BACKGROUND AND OBJECTIVE: Until now, there are still some questions that chemotherapy could block cancer immunologic escape or not. The aim of this study is to explore the mechanism of paclitaxel in the blocking of immunologic escape in 3LL bearing mice. METHODS: MHC class I components were detected by FACS antibodies TAP-1 and TAP-2 in 3LL group and 3LL pretreated with 5×10(-8) mmol/L paclitaxel. C57BL/6 mice were divided into 3 groups: tumor –bearing group, paclitaxel-treating group and tumor-free group. 3LL cells (0.3×10(6)) were injected via tail vein of mice. On day 8, paclitaxel (0.012 5 mg) was injected subcutaneously in the treatment group. On day 21, murine lung cells were suspended.
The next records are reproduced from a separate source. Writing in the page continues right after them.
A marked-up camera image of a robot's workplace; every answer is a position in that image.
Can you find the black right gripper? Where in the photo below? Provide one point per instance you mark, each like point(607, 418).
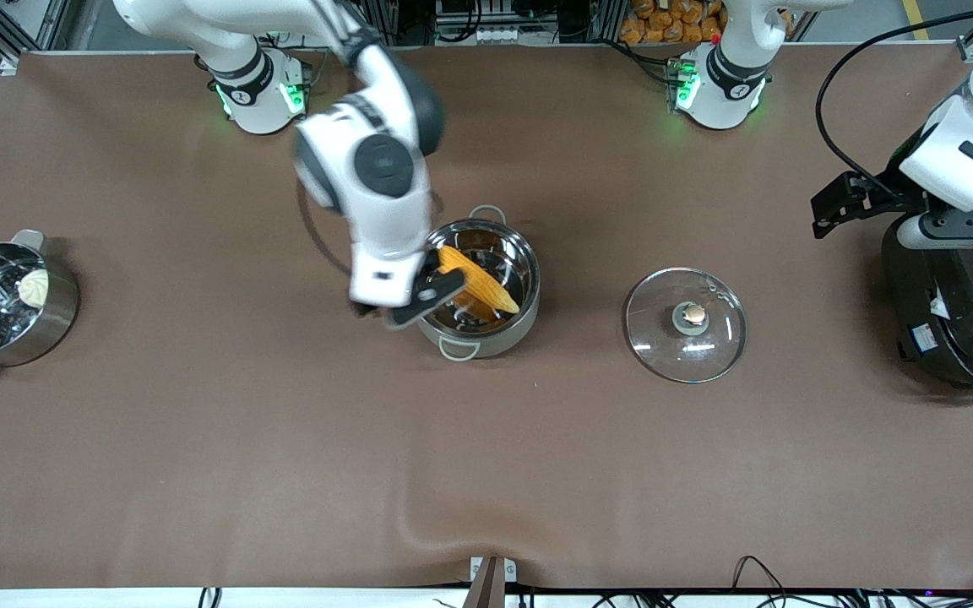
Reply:
point(431, 261)

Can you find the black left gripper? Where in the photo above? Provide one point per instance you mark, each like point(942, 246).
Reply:
point(894, 199)

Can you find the yellow corn cob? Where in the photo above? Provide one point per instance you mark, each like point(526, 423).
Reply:
point(482, 287)

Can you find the glass pot lid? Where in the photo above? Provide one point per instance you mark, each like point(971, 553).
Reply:
point(664, 338)

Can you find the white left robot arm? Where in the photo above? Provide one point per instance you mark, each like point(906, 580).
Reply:
point(727, 93)

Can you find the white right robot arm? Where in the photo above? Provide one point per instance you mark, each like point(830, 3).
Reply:
point(377, 228)

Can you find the steel cooking pot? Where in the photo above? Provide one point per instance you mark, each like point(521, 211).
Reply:
point(503, 338)

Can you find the steel steamer pot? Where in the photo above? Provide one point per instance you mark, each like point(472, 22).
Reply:
point(56, 329)

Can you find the black rice cooker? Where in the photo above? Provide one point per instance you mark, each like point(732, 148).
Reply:
point(968, 321)

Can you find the brown table mat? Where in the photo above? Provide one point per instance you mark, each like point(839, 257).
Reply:
point(537, 473)

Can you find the white socket strip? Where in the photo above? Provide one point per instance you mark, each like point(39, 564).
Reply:
point(499, 35)

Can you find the pile of orange snacks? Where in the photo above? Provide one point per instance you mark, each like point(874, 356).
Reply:
point(664, 25)

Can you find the white steamed bun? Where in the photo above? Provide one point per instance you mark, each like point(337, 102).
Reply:
point(33, 289)

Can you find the metal camera post bracket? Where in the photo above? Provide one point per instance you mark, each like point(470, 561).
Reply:
point(493, 583)

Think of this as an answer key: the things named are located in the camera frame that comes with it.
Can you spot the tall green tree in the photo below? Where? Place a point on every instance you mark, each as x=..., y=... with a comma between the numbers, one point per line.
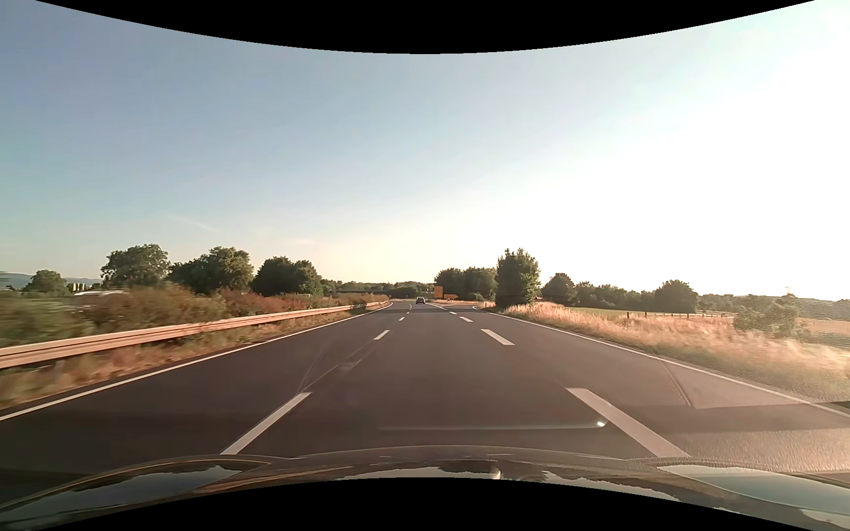
x=517, y=279

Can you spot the dark asphalt road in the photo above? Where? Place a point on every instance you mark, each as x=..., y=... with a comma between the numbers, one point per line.
x=425, y=369

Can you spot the row of trees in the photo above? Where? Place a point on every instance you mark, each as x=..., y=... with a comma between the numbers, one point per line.
x=617, y=295
x=211, y=271

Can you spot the car's own bonnet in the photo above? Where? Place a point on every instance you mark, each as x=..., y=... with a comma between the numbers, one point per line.
x=425, y=463

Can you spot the road markings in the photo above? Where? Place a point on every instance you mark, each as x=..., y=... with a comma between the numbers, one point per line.
x=628, y=422

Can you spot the wooden fence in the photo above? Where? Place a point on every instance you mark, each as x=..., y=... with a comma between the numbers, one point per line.
x=679, y=314

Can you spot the dry grass verge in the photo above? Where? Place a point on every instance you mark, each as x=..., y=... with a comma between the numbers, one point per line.
x=727, y=346

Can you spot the row of bushes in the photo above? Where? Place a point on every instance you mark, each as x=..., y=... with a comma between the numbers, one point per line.
x=100, y=313

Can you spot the green bush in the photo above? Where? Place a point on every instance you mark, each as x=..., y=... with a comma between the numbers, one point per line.
x=768, y=317

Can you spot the dry grass median strip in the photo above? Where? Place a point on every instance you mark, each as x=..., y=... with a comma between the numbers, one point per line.
x=63, y=372

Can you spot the metal guard rail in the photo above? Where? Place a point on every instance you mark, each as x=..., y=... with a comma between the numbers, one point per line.
x=137, y=338
With FACS triple staining, we analyzed expression of Treg in each group. RESULTS: The expression of TAP-1 (5.68%±0.65%), TAP-2 (89.54% ±4.8%) was remarkably higher in paclitaxel-pretreating 3LL group than that in 3LL bearing mice group with TAP-1 (1.93%± 0.25%), TAP-2 (67.78%±5.08%), P=0.006, P=0.036 respectively. The expression of regulatory T cells (Treg) in tumor bearing mice was significantly higher (25.46%±2.23%) than that of in normal mice (12.46%±1.21%) (P < 0.001). Expression of Treg in paclitaxel treated mice was remarkably inhibited (17.53%±1.24%) compared with that in 3LL bearing mice group (P=0.004). CONCLUSION: Paclitaxel may block immunologic escape in the treatment of 3LL bearing mice partly through up-regulation TAP-1, TAP-2 and eliminatiing Treg cells.